◆ WHAT YOU WILL DO
Search the data for "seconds". Each line containing it is to be copied.

Collection entries:

Start of Block

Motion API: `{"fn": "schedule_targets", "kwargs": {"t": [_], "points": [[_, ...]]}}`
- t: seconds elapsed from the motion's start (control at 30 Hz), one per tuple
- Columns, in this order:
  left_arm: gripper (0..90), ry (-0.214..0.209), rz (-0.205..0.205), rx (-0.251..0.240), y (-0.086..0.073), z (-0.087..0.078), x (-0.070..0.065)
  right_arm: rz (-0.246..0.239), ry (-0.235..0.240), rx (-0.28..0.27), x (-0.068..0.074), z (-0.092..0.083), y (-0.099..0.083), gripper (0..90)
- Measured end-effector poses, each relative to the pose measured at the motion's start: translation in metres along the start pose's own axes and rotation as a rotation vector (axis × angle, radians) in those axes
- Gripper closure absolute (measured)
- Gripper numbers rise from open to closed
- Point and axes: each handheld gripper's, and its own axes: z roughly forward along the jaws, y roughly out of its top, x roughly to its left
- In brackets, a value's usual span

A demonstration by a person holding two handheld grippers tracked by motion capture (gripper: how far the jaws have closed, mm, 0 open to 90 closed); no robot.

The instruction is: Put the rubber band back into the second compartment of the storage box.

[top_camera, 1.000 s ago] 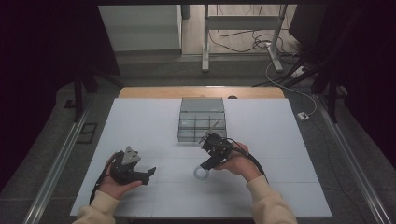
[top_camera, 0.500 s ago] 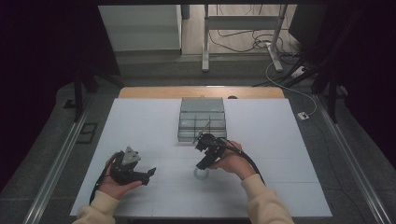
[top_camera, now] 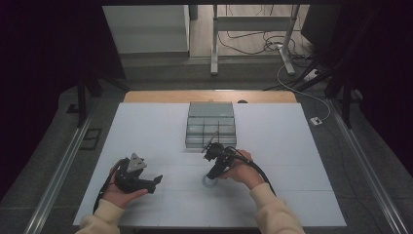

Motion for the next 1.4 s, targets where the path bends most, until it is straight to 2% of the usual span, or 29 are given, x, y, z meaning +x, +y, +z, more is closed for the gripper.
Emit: {"fn": "schedule_targets", "kwargs": {"t": [0.1,0.17,0.2,0.33,0.5,0.57,0.67,0.73,0.77,0.83,1.4], "points": [[9.8,0.0,0.001,0.0,0.0,0.0,0.0,-0.002,-0.017,0.003,0.001,0.002,0.0,38.0],[9.8,-0.001,0.002,0.001,0.0,0.0,0.0,0.001,-0.01,0.002,0.001,0.004,0.0,38.4],[9.8,-0.001,0.002,0.001,0.0,0.0,0.0,-0.012,-0.028,0.008,0.001,0.007,0.0,38.5],[9.8,-0.002,0.001,0.001,0.0,0.0,0.0,-0.001,-0.038,0.006,0.003,0.009,0.0,39.8],[9.8,-0.001,0.003,0.002,0.0,0.0,0.0,-0.009,-0.041,0.02,0.005,0.013,-0.001,47.7],[9.8,-0.002,0.003,0.003,0.0,0.0,0.0,-0.013,-0.054,0.024,0.007,0.013,-0.001,53.8],[9.8,-0.003,0.003,0.003,0.0,0.0,0.0,-0.03,-0.044,0.029,0.009,0.012,-0.001,64.7],[9.8,-0.003,0.004,0.003,0.0,0.0,0.0,-0.023,-0.034,0.032,0.011,0.011,-0.001,71.1],[9.8,-0.003,0.004,0.003,0.0,0.0,0.0,-0.036,-0.04,0.035,0.011,0.011,-0.001,73.6],[9.8,-0.003,0.004,0.003,0.0,0.0,-0.001,-0.03,-0.034,0.034,0.012,0.011,0.0,77.1],[9.8,-0.003,0.004,0.003,0.0,0.0,0.0,-0.038,-0.011,0.027,0.01,0.006,-0.001,80.5]]}}
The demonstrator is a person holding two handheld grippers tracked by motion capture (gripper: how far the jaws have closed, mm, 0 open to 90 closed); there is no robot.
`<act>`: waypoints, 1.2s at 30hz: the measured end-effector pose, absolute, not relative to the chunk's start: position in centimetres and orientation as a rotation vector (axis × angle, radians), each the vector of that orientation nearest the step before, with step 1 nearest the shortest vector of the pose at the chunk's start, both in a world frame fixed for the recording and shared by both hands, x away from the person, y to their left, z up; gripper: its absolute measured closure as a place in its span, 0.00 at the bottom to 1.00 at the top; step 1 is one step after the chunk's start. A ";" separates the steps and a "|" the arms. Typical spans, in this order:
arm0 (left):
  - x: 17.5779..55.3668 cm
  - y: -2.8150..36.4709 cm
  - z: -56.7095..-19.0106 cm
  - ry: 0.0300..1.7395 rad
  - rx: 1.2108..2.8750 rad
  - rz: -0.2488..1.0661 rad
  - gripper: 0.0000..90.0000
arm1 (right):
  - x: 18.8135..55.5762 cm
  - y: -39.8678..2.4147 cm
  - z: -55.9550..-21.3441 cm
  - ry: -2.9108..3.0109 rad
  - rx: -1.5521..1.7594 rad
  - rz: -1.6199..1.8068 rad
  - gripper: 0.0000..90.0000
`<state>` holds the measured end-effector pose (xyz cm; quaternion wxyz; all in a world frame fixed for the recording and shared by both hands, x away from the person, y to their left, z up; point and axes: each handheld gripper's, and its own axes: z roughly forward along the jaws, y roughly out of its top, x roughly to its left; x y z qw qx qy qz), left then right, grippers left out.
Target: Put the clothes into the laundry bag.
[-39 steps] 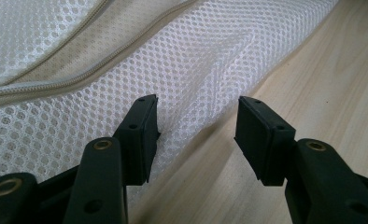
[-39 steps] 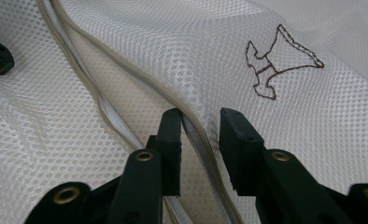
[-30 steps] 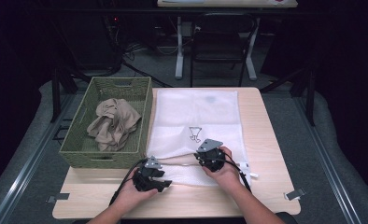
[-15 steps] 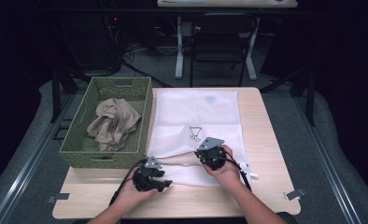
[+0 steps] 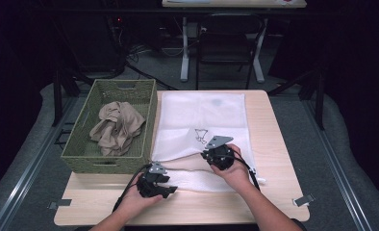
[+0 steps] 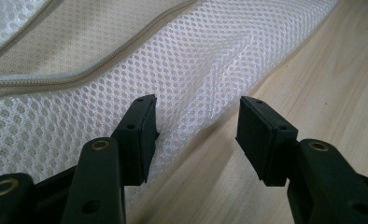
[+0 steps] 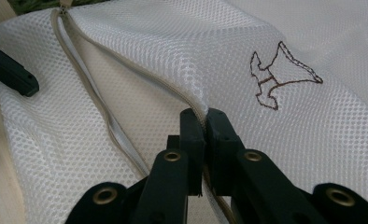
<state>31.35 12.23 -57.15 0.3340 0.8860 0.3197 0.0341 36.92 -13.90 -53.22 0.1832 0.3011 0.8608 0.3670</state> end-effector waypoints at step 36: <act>31.3 12.2 -57.2 0.837 2.310 0.098 0.52 | 39.5 -13.5 -48.9 2.427 0.888 1.092 0.96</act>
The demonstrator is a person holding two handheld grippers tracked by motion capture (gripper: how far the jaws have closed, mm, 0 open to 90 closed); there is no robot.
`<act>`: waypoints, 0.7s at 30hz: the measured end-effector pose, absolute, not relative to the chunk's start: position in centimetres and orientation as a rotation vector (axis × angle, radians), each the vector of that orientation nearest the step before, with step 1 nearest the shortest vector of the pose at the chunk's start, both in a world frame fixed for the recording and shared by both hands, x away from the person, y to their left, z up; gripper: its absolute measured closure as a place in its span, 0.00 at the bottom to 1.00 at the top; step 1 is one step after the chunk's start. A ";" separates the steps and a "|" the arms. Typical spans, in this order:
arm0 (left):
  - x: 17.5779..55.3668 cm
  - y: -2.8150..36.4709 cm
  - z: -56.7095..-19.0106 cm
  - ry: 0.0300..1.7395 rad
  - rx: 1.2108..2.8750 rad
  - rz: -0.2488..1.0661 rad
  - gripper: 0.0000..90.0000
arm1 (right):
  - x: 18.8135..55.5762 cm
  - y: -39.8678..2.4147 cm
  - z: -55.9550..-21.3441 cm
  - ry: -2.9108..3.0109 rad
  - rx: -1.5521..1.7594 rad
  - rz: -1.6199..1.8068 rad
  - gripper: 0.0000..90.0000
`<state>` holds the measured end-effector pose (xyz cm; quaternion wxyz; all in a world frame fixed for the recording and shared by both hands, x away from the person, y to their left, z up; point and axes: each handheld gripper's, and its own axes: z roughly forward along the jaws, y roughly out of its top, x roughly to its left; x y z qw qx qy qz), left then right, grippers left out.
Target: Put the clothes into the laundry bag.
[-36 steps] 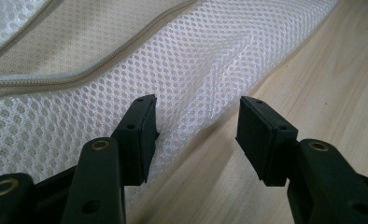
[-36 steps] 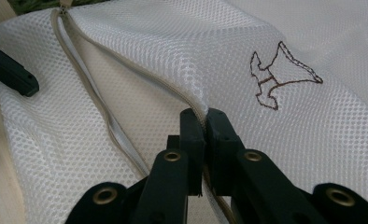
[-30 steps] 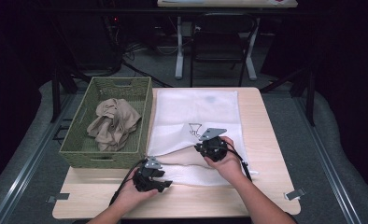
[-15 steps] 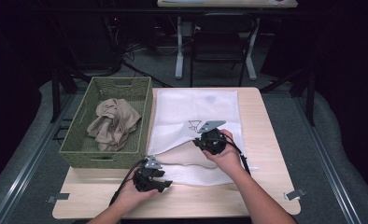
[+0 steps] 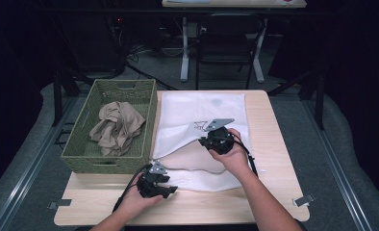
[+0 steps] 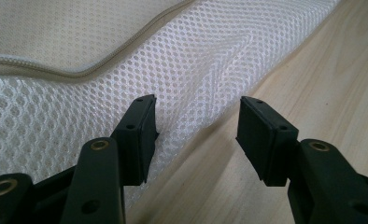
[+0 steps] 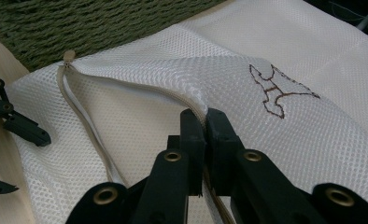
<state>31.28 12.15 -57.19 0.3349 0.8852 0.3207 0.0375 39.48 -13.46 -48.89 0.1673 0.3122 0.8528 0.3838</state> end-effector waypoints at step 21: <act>31.2 12.1 -57.2 0.840 2.305 0.104 0.53 | 39.7 -13.3 -46.9 2.385 0.854 1.114 0.96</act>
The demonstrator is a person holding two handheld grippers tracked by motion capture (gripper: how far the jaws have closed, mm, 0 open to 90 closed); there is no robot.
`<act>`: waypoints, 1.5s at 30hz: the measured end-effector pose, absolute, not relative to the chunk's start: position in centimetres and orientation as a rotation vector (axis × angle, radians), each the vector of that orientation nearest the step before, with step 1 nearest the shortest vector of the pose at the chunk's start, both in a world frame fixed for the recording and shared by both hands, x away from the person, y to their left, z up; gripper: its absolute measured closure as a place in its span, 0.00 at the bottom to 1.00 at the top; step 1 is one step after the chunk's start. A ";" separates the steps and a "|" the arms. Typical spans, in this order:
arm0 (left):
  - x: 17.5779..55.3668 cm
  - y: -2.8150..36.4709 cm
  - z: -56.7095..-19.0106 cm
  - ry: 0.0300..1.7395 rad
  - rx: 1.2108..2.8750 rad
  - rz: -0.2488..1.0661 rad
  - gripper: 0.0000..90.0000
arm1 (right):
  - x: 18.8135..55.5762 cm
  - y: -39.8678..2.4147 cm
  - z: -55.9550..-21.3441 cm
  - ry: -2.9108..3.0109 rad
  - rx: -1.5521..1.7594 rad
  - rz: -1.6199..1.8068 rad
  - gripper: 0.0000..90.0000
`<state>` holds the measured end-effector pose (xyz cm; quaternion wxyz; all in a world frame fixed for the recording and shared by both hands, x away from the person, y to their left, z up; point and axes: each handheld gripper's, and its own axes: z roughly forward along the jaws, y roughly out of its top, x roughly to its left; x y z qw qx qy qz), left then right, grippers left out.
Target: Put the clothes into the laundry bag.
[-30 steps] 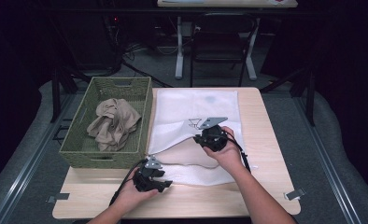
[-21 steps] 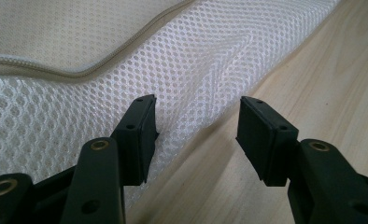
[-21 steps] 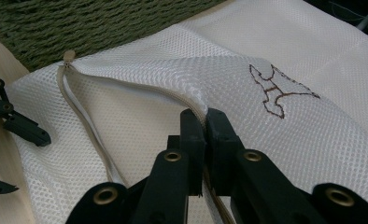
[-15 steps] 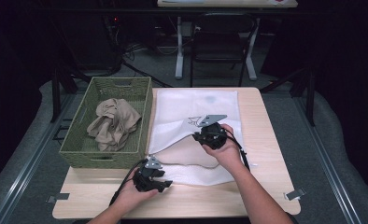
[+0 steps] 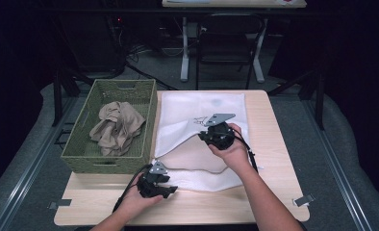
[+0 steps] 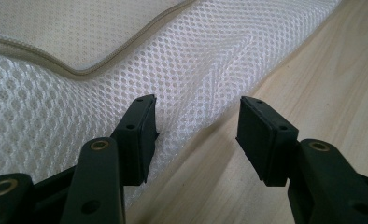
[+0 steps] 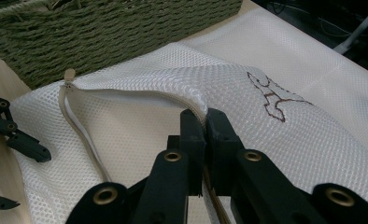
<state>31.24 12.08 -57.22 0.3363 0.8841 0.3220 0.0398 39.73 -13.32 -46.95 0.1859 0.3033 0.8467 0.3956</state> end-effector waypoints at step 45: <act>31.3 12.0 -57.2 0.873 2.294 0.100 0.52 | 41.3 -13.6 -42.6 2.394 0.747 1.241 0.96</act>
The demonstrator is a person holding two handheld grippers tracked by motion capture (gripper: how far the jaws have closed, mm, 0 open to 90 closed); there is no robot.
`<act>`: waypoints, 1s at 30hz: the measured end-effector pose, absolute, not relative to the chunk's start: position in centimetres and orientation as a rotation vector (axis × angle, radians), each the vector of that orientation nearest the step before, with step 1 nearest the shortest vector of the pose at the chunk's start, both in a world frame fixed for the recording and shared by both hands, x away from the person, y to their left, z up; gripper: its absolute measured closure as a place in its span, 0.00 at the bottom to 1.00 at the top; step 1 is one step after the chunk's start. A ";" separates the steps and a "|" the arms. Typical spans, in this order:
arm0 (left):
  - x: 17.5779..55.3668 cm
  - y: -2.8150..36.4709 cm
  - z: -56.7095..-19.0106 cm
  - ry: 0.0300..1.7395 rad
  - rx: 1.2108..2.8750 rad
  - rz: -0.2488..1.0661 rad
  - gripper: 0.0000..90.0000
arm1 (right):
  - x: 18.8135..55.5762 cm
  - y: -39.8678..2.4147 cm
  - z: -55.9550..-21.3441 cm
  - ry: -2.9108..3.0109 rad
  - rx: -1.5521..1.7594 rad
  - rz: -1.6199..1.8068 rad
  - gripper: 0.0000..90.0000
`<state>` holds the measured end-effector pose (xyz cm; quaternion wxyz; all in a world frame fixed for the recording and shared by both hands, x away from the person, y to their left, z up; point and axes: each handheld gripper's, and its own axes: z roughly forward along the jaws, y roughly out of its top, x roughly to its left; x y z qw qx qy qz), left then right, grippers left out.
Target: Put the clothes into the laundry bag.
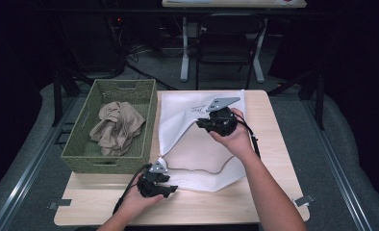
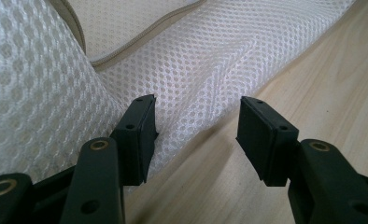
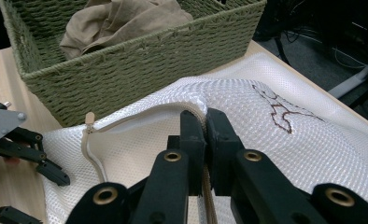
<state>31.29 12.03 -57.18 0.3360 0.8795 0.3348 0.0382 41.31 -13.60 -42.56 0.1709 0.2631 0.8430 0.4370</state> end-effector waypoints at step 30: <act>30.9 11.5 -57.2 0.892 2.292 0.147 0.52 | 40.8 -14.2 -42.3 2.359 0.741 1.281 0.96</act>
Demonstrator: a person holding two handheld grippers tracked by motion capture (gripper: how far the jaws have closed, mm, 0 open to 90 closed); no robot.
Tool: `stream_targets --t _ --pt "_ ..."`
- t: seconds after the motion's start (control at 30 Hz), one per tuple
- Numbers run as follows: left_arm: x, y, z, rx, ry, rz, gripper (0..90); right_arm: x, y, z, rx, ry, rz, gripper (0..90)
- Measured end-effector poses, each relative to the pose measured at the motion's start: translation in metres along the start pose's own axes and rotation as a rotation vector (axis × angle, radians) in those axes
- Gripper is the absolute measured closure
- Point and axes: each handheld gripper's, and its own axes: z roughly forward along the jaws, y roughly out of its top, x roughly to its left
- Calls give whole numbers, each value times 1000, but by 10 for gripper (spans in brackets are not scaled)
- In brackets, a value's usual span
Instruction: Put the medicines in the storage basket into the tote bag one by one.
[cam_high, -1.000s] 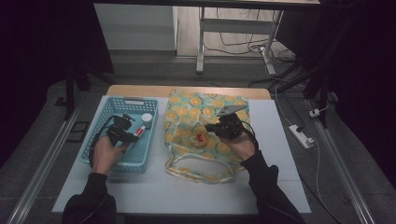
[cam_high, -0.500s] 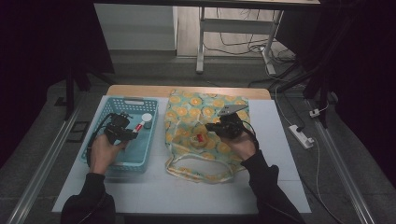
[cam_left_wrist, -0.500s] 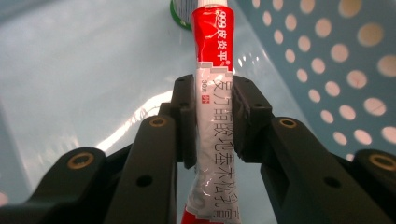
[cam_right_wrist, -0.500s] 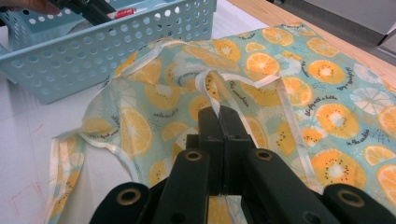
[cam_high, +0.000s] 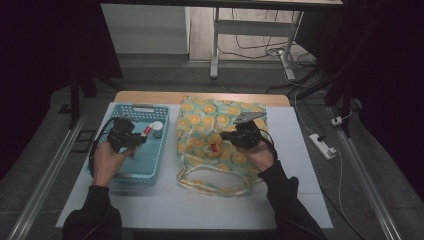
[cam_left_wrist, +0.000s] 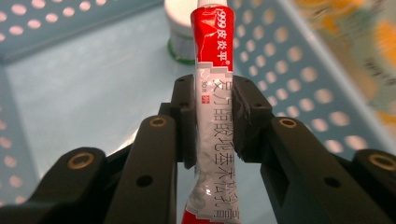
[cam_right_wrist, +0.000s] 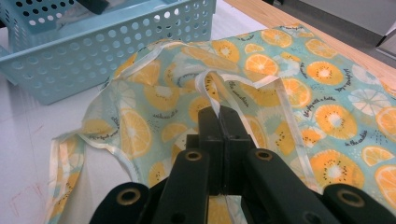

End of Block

◆ RESULT OF THIS EXERCISE
- t: seconds elapsed from the motion's start (control at 30 Hz), one per tuple
- t: seconds after the motion's start (control at 30 Hz), one per tuple

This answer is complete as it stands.